Problem requirements: Could you give the data below again, exactly and completely?

Data below Block Start

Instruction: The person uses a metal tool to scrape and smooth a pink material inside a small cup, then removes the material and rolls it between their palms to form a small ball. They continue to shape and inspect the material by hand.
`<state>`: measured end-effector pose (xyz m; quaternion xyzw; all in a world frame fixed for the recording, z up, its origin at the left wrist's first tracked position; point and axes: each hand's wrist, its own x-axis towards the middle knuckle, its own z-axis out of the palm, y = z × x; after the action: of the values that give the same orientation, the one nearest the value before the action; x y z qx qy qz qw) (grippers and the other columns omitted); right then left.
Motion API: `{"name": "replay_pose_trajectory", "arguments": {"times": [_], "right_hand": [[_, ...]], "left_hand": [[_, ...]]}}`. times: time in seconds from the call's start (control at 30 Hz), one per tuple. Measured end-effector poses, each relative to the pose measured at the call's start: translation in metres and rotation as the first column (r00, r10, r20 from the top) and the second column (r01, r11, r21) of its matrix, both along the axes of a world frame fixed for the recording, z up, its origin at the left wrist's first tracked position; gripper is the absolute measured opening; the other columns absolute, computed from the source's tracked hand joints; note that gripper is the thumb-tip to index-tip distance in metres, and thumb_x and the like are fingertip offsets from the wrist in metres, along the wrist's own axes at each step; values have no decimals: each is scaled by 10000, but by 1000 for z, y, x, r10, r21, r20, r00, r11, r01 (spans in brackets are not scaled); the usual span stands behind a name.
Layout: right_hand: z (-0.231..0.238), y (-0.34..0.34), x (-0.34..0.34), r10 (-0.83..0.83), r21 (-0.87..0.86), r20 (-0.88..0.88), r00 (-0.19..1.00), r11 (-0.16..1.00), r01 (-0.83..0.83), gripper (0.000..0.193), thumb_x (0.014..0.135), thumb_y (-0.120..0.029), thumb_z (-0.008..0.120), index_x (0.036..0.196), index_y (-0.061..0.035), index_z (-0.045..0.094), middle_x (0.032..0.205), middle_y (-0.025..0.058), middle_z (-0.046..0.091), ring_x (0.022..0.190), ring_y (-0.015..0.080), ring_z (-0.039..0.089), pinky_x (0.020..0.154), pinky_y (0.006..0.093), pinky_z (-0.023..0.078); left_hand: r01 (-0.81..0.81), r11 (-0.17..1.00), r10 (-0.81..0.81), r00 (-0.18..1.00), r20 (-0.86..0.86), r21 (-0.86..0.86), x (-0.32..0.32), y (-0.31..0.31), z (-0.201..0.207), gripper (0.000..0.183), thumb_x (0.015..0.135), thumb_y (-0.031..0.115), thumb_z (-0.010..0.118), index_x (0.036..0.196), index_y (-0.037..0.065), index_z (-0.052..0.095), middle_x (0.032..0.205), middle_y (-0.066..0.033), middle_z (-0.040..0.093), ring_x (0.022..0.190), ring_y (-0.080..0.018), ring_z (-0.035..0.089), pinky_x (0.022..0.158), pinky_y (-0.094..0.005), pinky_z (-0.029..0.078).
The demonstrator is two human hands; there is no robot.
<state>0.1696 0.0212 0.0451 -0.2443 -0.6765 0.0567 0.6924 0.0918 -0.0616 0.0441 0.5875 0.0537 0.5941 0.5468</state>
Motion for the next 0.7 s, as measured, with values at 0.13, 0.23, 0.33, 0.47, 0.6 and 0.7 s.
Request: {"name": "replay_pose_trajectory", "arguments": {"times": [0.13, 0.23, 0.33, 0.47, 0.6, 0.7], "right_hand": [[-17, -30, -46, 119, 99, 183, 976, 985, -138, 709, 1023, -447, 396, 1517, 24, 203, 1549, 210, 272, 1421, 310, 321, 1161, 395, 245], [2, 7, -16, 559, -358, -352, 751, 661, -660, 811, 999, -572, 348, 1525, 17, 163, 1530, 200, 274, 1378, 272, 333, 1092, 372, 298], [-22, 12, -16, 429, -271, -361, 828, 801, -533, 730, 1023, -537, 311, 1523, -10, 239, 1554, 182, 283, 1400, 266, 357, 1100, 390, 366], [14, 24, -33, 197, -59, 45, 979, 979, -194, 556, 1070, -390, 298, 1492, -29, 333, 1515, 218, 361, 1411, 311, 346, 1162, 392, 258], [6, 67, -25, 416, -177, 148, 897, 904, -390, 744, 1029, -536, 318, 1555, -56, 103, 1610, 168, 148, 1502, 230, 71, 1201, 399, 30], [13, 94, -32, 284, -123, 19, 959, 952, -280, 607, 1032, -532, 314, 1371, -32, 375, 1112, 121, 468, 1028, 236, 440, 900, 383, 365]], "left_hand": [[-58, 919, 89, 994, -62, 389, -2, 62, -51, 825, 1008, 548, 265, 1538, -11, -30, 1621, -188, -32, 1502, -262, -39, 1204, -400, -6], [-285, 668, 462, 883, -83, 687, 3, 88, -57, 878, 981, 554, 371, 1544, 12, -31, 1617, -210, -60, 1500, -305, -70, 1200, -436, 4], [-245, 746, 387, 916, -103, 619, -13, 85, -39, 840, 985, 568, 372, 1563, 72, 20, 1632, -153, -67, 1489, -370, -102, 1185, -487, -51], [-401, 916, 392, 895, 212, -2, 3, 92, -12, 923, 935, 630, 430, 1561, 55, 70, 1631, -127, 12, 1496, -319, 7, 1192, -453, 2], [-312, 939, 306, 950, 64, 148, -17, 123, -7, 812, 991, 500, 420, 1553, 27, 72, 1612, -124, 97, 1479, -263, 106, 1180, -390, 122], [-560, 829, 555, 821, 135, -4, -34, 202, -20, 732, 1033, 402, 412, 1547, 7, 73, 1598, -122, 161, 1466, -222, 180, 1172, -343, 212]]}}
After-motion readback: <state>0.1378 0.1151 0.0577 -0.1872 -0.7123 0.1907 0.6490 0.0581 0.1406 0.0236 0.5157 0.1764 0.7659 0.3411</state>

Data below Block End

Response to the task:
Instruction: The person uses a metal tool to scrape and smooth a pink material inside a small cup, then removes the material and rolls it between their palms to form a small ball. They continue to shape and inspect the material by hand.
`<state>`: measured end-effector pose (xyz m; quaternion xyzw; all in a world frame fixed for the recording, z up, its origin at the left wrist's first tracked position; point and axes: each hand's wrist, its own x-axis towards the middle knuckle, its own z-axis out of the palm, y = z × x; after the action: of the values that give the same orientation, the one nearest the value before the action; x y z qx qy qz qw) (grippers and the other columns omitted); right then left.
Motion API: `{"name": "replay_pose_trajectory", "arguments": {"times": [_], "right_hand": [[_, ...]], "left_hand": [[_, ...]]}}`. times: time in seconds from the call's start (control at 30 Hz), one per tuple. Measured end-effector poses, each relative to the pose measured at the call's start: translation in metres and rotation as the first column (r00, r10, r20 from the top) and the second column (r01, r11, r21) of its matrix, both along the axes of a world frame fixed for the recording, z up, its origin at the left wrist's first tracked position; gripper is the absolute measured opening; the other columns absolute, computed from the source's tracked hand joints; note that gripper is the thumb-tip to index-tip distance in metres, and thumb_x and the like are fingertip offsets from the wrist in metres, along the wrist's own axes at each step; values have no decimals: each is scaled by 10000, but by 1000 for z, y, x, r10, r21, r20, r00, r11, r01 (spans in brackets are not scaled); the usual span stands behind a name.
Layout: right_hand: z (-0.231..0.238), y (-0.34..0.34), x (-0.34..0.34), r10 (-0.83..0.83), r21 (-0.87..0.86), r20 (-0.88..0.88), r00 (-0.19..1.00), r11 (-0.16..1.00), r01 (-0.83..0.83), gripper (0.000..0.193), thumb_x (0.014..0.135), thumb_y (-0.120..0.029), thumb_z (-0.008..0.120), index_x (0.036..0.196), index_y (-0.061..0.035), index_z (-0.045..0.094), middle_x (0.032..0.205), middle_y (-0.025..0.058), middle_z (-0.046..0.091), ring_x (0.022..0.190), ring_y (-0.015..0.080), ring_z (-0.039..0.089), pinky_x (0.020..0.154), pinky_y (0.006..0.093), pinky_z (-0.023..0.078); left_hand: r01 (-0.81..0.81), r11 (-0.17..1.00), r10 (-0.81..0.81), r00 (-0.18..1.00), r20 (-0.86..0.86), r21 (-0.86..0.86), x (-0.32..0.32), y (-0.31..0.31), z (-0.201..0.207), gripper (0.000..0.183), thumb_x (0.015..0.135), thumb_y (-0.031..0.115), thumb_z (-0.010..0.118), index_x (0.036..0.196), index_y (-0.037..0.065), index_z (-0.052..0.095), middle_x (0.032..0.205), middle_y (-0.066..0.033), middle_z (-0.040..0.093), ring_x (0.022..0.190), ring_y (-0.080..0.018), ring_z (-0.035..0.089), pinky_x (0.022..0.158), pinky_y (-0.094..0.005), pinky_z (-0.029..0.078).
The demonstrator is two human hands; there is no robot.
<state>0.1696 0.0212 0.0451 -0.2443 -0.6765 0.0567 0.6924 0.0918 -0.0616 0.0441 0.5875 0.0537 0.5941 0.5468</state>
Motion for the next 0.7 s, as measured, with values at 0.13, 0.23, 0.33, 0.47, 0.6 and 0.7 s.
Request: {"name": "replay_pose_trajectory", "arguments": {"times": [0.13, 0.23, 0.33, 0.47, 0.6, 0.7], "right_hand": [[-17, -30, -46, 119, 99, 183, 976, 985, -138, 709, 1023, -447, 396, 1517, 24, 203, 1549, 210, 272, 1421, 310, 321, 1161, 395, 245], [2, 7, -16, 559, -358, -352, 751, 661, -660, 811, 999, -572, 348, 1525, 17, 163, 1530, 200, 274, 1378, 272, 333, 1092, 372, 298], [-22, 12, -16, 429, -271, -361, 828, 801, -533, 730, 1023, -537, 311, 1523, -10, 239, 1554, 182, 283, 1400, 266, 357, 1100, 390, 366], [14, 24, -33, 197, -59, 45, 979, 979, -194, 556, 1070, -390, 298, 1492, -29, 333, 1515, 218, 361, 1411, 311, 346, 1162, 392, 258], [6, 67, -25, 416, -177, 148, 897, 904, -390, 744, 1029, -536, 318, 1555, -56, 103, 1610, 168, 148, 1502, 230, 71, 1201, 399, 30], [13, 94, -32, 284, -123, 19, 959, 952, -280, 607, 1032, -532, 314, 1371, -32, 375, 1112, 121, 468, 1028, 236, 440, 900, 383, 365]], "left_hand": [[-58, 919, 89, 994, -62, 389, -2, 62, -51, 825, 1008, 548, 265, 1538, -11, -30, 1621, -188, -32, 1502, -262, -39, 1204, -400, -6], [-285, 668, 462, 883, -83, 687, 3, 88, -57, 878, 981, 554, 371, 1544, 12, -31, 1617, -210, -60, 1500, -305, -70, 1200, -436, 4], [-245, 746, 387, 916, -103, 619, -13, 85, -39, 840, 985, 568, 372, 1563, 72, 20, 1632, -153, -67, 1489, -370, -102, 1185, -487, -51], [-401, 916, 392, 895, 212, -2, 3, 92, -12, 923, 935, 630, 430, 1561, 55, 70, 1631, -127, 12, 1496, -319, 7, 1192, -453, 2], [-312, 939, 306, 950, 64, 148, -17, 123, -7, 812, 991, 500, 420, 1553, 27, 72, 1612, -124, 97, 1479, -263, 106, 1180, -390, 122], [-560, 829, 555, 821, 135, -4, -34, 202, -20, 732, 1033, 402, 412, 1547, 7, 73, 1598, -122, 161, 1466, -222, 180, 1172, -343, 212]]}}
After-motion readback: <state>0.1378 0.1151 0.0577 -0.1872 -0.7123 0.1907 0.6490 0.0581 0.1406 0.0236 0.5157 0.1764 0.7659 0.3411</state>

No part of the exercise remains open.